Why is my old policy no longer supported by SSG?
As RHEL minor versions get older, fewer SCAP profiles are supported. To view which SCAP profiles are supported, refer to Insights Compliance - Supported configurations.
More about limitations of unsupported configurations
The following conditions apply to the results for unsupported configurations:
These results are a “best-guess” effort because using any SSG version other than what is supported by Red Hat can lead to inaccurate results.
ImportantAlthough you can still see results for a system with an unsupported version of SSG installed, those results may be considered inaccurate for compliance reporting purposes.
- Results for systems using an unsupported version of SSG are not included in the overall compliance assessment for the policy.
- Remediations are not available for rules on systems with an unsupported version of SSG installed.
1.3. Best practices
To benefit from the best user experience and receive the most accurate results in the compliance service, Red Hat recommends that you follow some best practices.
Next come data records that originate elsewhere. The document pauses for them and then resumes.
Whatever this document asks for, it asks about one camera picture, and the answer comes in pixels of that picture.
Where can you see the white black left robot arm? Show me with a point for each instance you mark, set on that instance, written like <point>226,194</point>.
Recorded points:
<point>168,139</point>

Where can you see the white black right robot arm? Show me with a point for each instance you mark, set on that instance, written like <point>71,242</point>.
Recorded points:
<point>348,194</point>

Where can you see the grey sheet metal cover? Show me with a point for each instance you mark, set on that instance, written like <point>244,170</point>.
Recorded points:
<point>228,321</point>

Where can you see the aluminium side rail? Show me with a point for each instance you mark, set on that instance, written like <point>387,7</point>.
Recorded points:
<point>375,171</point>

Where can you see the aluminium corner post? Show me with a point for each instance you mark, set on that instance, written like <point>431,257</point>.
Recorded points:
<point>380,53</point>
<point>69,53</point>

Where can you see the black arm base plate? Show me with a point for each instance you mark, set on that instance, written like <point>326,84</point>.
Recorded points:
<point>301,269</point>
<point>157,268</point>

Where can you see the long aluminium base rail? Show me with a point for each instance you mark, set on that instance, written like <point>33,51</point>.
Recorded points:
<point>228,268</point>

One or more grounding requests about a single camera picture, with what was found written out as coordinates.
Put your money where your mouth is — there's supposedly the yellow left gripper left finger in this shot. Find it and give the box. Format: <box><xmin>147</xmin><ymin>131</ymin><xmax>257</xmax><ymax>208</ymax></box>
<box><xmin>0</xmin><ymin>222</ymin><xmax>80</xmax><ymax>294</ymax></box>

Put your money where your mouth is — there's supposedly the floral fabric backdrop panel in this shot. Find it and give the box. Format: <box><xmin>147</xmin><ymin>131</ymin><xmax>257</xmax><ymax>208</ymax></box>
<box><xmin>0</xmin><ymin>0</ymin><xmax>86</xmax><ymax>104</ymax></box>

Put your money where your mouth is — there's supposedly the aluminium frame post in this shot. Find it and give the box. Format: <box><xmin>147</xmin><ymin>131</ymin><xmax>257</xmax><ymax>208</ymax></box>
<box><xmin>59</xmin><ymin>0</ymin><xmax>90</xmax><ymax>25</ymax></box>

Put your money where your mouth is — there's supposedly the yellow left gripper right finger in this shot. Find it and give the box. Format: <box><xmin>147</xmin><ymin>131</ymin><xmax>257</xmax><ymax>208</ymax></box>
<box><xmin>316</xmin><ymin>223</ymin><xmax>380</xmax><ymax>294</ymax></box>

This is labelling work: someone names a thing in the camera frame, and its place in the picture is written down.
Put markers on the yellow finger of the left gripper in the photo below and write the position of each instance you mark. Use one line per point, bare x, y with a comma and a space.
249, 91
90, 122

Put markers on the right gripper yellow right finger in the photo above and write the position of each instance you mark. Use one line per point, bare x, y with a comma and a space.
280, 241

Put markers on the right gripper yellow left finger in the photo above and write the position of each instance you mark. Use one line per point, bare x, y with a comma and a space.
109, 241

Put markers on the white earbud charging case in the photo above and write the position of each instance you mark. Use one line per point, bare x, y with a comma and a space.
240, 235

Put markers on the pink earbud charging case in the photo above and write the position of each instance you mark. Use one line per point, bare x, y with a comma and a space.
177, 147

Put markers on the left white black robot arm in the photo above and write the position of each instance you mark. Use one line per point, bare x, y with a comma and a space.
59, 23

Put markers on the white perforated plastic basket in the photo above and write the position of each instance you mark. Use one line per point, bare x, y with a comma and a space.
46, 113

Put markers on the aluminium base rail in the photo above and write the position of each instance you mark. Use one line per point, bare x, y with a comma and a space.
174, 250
Ensure that the RHEL OS system minor version is visible to the Insights client
If the compliance service cannot see your RHEL OS minor version, then the supported SCAP Security Guide version cannot be validated and your reporting may not be accurate. The Insights client allows users to redact certain data, including Red Hat Enterprise Linux OS minor version, from the data payload that is uploaded to Red Hat Insights for Red Hat Enterprise Linux. This will prohibit accurate compliance service reporting.
To learn more about data redaction, see the following documentation: Red Hat Insights client data redaction.
Create security policies within the compliance service
Creating your organization’s security policies within the compliance service allows you to:
- Associate many systems with the policy.
- Use the supported SCAP Security Guide for your RHEL minor version.
- Edit which rules are included, based on your organization’s requirements.
1.4. User Access considerations
All users on your account have access to most of the data in Insights for Red Hat Enterprise Linux.
Brief overview about predefined groups and roles
The following predefined groups and roles are relevant to access:
- Default access group. All users on the account are members of the Default access group. Members of the Default access group have read-only access, which allows you to view most information in Insights for Red Hat Enterprise Linux.
1.4.1. User Access roles for compliance-service users
The following roles enable standard or enhanced access to remediations features in Insights for Red Hat Enterprise Linux:
- Compliance viewer. A compliance-service role that grants read access to any compliance resource.
- Compliance administrator. A compliance-service role that grants full access to any compliance resource. If a procedure requires that you be granted the Compliance administrator role or other enhanced permissions, it will be noted in the Prerequisites for that procedure.